Transcribe all of the records word for word, please, omitting the pictures.
#### SOURCE MATERIAL ####
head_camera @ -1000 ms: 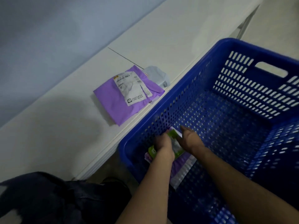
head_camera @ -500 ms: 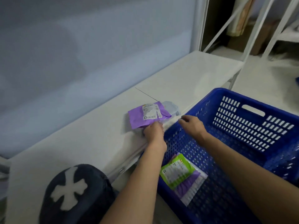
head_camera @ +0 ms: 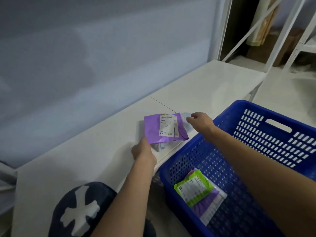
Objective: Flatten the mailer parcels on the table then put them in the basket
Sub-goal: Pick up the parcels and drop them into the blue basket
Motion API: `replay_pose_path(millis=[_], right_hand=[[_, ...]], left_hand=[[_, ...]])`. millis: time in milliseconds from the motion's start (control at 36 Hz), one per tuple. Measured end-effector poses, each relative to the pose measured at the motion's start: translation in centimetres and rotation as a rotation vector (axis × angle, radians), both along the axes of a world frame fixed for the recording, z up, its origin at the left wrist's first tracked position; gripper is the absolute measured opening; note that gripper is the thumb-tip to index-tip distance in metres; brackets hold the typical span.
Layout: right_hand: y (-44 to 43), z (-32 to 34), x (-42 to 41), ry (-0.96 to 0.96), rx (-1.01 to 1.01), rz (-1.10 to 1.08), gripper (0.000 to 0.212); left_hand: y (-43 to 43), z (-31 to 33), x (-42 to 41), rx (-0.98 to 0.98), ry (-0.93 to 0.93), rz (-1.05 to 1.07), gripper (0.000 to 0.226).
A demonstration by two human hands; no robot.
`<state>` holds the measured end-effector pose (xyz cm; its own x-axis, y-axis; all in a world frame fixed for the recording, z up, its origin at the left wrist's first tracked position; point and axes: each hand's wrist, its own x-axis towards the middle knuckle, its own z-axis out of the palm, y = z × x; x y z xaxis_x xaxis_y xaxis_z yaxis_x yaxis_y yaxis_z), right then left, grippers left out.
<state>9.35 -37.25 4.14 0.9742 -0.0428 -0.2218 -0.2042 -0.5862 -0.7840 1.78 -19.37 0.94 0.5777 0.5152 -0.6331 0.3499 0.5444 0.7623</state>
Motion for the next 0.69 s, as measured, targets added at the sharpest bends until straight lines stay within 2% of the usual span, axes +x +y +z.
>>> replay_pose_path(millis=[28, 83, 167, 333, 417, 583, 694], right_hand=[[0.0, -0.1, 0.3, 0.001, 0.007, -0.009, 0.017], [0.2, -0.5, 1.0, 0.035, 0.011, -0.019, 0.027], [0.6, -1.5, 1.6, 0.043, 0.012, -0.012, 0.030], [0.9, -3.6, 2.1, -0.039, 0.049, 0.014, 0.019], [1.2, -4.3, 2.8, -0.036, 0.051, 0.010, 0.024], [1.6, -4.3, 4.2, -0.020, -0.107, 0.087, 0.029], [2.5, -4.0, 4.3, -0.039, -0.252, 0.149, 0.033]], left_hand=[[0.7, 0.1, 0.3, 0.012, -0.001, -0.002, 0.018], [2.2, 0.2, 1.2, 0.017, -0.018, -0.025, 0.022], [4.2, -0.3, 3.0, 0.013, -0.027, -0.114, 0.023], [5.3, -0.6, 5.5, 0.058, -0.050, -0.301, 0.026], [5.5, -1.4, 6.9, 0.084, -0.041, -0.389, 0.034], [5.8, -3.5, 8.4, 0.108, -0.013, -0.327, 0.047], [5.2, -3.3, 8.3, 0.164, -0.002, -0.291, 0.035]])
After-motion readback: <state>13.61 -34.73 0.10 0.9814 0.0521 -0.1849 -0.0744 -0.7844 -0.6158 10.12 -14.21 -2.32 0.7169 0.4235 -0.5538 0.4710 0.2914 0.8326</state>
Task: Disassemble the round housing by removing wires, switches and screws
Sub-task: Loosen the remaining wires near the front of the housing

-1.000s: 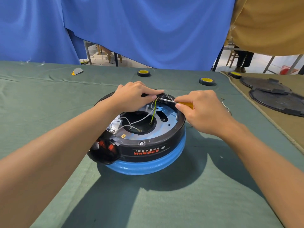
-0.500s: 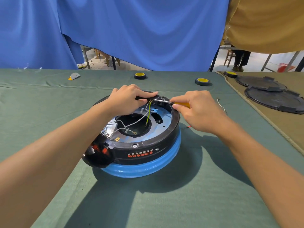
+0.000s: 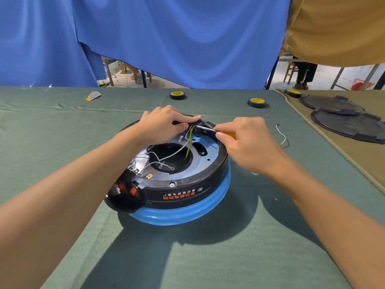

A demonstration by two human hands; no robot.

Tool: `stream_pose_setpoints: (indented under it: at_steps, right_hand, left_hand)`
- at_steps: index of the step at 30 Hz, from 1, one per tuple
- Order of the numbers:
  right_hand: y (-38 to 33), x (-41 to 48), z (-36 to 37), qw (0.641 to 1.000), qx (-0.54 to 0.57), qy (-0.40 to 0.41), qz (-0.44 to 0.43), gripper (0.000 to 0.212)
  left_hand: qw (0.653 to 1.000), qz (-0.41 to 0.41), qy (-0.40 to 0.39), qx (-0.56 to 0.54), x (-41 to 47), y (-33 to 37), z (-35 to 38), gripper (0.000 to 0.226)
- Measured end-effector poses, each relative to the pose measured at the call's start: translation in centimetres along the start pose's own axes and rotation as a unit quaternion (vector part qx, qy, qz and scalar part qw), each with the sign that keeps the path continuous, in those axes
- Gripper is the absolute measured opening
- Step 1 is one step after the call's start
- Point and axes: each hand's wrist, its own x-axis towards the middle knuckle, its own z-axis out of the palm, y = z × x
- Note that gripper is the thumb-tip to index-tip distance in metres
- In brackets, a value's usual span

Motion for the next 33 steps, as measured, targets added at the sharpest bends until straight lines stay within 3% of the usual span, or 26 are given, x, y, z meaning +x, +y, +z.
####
RESPONSE TO THIS TASK:
head_camera @ -1000 ms: 
head_camera @ -500 ms: 
head_camera @ +0 ms: 
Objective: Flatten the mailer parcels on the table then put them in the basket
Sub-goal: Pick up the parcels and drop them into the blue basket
Motion API: `replay_pose_path(millis=[_], right_hand=[[_, ...]], left_hand=[[_, ...]])`. millis: time in milliseconds from the motion's start (control at 36 Hz), one per tuple. Measured end-effector poses, each relative to the pose measured at the motion's start: translation in centimetres and rotation as a rotation vector (axis × angle, radians), both along the axes of a world frame fixed for the recording, z up, its origin at the left wrist's first tracked position; gripper is the absolute measured opening; note that gripper is the thumb-tip to index-tip distance in metres; brackets hold the typical span.
Layout: right_hand: y (-44 to 43), z (-32 to 34), x (-42 to 41), ry (-0.96 to 0.96), rx (-1.01 to 1.01), rz (-1.10 to 1.08), gripper (0.000 to 0.212); left_hand: y (-43 to 43), z (-31 to 33), x (-42 to 41), rx (-0.98 to 0.98), ry (-0.93 to 0.93), rz (-1.05 to 1.07), gripper (0.000 to 0.226).
A demonstration by two human hands; no robot.
`<state>` holds the measured end-effector pose (xyz cm; its own x-axis, y-axis; all in a world frame fixed for the recording, z up, its origin at the left wrist's first tracked position; point and axes: each hand's wrist, its own x-axis towards the middle knuckle, its own z-axis out of the palm, y = z × x; x y z xaxis_x xaxis_y xaxis_z yaxis_x yaxis_y yaxis_z), right then left, grippers left out.
<state>9.35 -37.25 4.14 0.9742 -0.0428 -0.2218 -0.2042 -0.5862 -0.7840 1.78 -19.37 0.94 0.5777 0.5152 -0.6331 0.3499 0.5444 0.7623</state>
Motion for the next 0.69 s, as measured, targets added at the sharpest bends until straight lines stay within 2% of the usual span, axes +x +y +z.
>>> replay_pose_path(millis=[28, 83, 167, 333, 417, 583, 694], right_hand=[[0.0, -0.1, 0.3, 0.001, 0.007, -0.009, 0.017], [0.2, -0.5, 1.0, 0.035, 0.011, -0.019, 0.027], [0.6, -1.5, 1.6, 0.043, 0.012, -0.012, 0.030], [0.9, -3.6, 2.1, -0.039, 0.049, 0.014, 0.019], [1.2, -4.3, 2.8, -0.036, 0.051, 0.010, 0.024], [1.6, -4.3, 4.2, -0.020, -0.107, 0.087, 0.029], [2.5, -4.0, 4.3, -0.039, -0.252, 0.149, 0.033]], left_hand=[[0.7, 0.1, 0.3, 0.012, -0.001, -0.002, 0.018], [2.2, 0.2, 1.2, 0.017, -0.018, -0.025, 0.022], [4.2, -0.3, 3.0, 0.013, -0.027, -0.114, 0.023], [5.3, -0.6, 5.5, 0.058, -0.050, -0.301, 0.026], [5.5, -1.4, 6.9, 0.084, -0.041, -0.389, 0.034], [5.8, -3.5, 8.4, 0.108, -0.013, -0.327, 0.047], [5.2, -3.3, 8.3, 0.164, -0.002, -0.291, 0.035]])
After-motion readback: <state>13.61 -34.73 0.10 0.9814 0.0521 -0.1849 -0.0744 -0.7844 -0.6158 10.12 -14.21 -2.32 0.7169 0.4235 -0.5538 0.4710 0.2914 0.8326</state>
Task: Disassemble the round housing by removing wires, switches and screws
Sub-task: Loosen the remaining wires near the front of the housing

-1.000s: 
-0.500s: 
+0.000s: 

A demonstration by two human hands; no robot.

Tool: `stream_pose_setpoints: (indented under it: at_steps, right_hand, left_hand)`
- at_steps: index of the step at 30 Hz, from 1, one per tuple
- Order of the numbers:
  right_hand: y (-38 to 33), x (-41 to 48), z (-36 to 37), qw (0.641 to 1.000), qx (-0.54 to 0.57), qy (-0.40 to 0.41), qz (-0.44 to 0.43), gripper (0.000 to 0.212)
  left_hand: qw (0.653 to 1.000), qz (-0.41 to 0.41), qy (-0.40 to 0.39), qx (-0.56 to 0.54), x (-41 to 47), y (-33 to 37), z (-35 to 38), gripper (0.000 to 0.226)
- Measured end-effector poses, each relative to the pose measured at the call's start: translation in centimetres along the start pose's own axes and rotation as a unit quaternion (vector part qx, qy, qz and scalar part qw), each with the sign that keeps the path continuous, in those axes
- Gripper is the absolute measured opening
- Step 1 is one step after the call's start
- Point and axes: each hand's wrist, its own x-axis towards the middle knuckle, its own z-axis out of the palm, y = z × x
- Note that gripper is the thumb-tip to index-tip distance in metres
- In brackets, a value's usual span

Motion for the next 33 steps, as measured, targets added at the sharpest bends until straight lines stay within 3% of the usual span, or 26 are given, x, y, z meaning +x, +y, +z.

The given output is the complete response.